Thomas Way's retention of this painting was, according to his son, T. R. Way, a contributory factor in the rupture between Whistler and his father in 1896. Way quotes Whistler saying 'You see I have never had any consideration for the picture', as justification for wanting it returned to him. 4 It is not entirely clear when Way sold it.
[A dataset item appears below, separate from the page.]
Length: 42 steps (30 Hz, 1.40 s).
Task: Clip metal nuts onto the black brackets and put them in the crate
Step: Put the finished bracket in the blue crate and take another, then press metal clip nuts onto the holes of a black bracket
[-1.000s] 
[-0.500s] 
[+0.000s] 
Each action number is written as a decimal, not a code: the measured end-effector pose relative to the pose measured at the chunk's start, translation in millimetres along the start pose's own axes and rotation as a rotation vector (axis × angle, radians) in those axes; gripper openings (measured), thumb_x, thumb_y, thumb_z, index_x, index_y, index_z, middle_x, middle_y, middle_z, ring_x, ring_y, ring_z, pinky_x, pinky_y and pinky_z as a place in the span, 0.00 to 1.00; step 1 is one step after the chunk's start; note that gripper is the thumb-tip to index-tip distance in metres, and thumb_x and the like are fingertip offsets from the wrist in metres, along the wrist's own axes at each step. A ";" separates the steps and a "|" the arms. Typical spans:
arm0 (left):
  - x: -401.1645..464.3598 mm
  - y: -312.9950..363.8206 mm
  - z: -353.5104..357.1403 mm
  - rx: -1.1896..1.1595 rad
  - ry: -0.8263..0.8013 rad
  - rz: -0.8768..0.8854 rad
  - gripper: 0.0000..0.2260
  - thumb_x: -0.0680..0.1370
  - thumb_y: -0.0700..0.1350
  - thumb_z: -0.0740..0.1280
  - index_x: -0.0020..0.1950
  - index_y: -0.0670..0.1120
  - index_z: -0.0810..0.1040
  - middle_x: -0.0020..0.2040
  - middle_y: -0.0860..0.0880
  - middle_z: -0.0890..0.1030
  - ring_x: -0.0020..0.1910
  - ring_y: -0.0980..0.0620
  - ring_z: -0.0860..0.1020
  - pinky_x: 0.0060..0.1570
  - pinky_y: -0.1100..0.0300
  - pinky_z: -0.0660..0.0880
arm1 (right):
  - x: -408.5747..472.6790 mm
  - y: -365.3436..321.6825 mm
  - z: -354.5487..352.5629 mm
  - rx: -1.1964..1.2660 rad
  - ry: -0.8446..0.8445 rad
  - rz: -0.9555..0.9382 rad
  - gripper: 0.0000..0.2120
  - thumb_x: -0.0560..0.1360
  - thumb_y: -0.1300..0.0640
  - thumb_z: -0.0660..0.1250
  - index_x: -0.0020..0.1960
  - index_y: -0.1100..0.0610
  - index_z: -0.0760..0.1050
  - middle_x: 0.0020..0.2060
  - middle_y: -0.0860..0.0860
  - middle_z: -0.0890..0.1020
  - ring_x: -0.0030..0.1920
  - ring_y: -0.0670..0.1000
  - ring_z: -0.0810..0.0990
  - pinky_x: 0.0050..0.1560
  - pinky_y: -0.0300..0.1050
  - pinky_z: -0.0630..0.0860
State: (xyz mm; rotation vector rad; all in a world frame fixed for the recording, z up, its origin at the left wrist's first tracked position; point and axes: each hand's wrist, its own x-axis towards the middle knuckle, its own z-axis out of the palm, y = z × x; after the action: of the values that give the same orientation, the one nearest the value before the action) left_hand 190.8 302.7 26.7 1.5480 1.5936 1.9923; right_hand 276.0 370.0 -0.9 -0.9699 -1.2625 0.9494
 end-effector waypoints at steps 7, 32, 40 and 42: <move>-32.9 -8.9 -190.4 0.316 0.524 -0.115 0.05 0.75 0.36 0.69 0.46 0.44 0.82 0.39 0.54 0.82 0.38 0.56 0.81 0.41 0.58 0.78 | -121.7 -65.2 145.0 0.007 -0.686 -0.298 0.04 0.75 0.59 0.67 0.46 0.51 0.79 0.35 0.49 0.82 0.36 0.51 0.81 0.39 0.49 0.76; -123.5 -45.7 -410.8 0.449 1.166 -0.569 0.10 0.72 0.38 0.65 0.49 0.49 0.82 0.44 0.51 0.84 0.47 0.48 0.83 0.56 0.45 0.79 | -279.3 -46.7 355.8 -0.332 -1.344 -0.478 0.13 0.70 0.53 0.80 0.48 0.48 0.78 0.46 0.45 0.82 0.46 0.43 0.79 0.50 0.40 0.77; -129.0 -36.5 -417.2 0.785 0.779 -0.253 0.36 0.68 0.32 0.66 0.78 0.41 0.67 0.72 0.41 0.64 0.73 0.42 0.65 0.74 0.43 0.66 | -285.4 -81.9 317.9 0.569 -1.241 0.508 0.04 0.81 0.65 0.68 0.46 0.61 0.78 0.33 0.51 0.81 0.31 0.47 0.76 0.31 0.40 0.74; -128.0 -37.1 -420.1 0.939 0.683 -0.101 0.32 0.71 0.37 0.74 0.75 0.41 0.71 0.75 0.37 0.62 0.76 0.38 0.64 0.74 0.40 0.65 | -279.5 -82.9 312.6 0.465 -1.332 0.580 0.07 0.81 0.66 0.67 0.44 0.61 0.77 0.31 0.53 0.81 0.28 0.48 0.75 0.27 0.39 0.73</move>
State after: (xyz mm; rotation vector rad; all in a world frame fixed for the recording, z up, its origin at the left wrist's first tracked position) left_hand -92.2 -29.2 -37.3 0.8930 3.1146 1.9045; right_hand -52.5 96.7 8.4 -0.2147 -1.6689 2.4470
Whistler died in 1903, and in that year Charles Lang Freer (1856-1919) noted that the painting was with Messrs Agnew, London dealers. 5 In 1909 Freer said that it was being offered for sale through F. C. Yardley (dates unknown), 4 Leinster Avenue, East Sheen, London SW. 6

However, according to the Pennells, it was sold by Way to 'A. H. Hannay' (sic) 'a few years after Whistler's death' for £1200. 7 It was certainly still at A. A. Hannay's house in Albemarle Street, London in 1910, and was under offer to the National Gallery of Victoria, Melbourne, in August and September of that year for £4000. Joseph Pennell (1860-1926) advised the gallery that although it was 'a good and beautiful example of Whistler's art' the price was too high. 8 It was bought from a London art dealer, Percy M. Turner, by the Metropolitan Museum of Art, as a purchase from the Kennedy Fund in 1912.

Exhibitions

  • 1905: Memorial Exhibition of the Works of the late James McNeill Whistler, First President of The International Society of Sculptors, Painters and Gravers, New Gallery, Regent Street, London, 1905 (cat. no. 25) as 'Cremorne Gardens, No. 2'.

B. Sickert was probably wrong in thinking that this painting was exhibited at the RBA in 1887 (see Cremorne, No. 1 [YMSM 163]), and Laughton in suggesting that it was exhibited in Brussels in 1888, since Way, who owned Cremorne Gardens, No. 2 [YMSM 164], writes that Whistler did not know its whereabouts until 1896. 9

Notes:

1: GUW #09037.

2: Way 1912 [more], pp. 134-36.

3: Ibid.

4: Ibid.

5: n.d., Diaries, Bk 13, Freer Gallery Archives.

6: Freer to Miss R. Birnie Philip, 6 July 1909, GUL Whistler BP III 4/10.

7: Pennell, Elizabeth Robins and Joseph Pennell, The Life of James McNeill Whistler, 6th edition, revised, Philadelphia, 1920, p. 187.

8: Records of Felton Bequest, National Gallery of Victoria.

9: B. Sickert 1908 A [more], p. 157.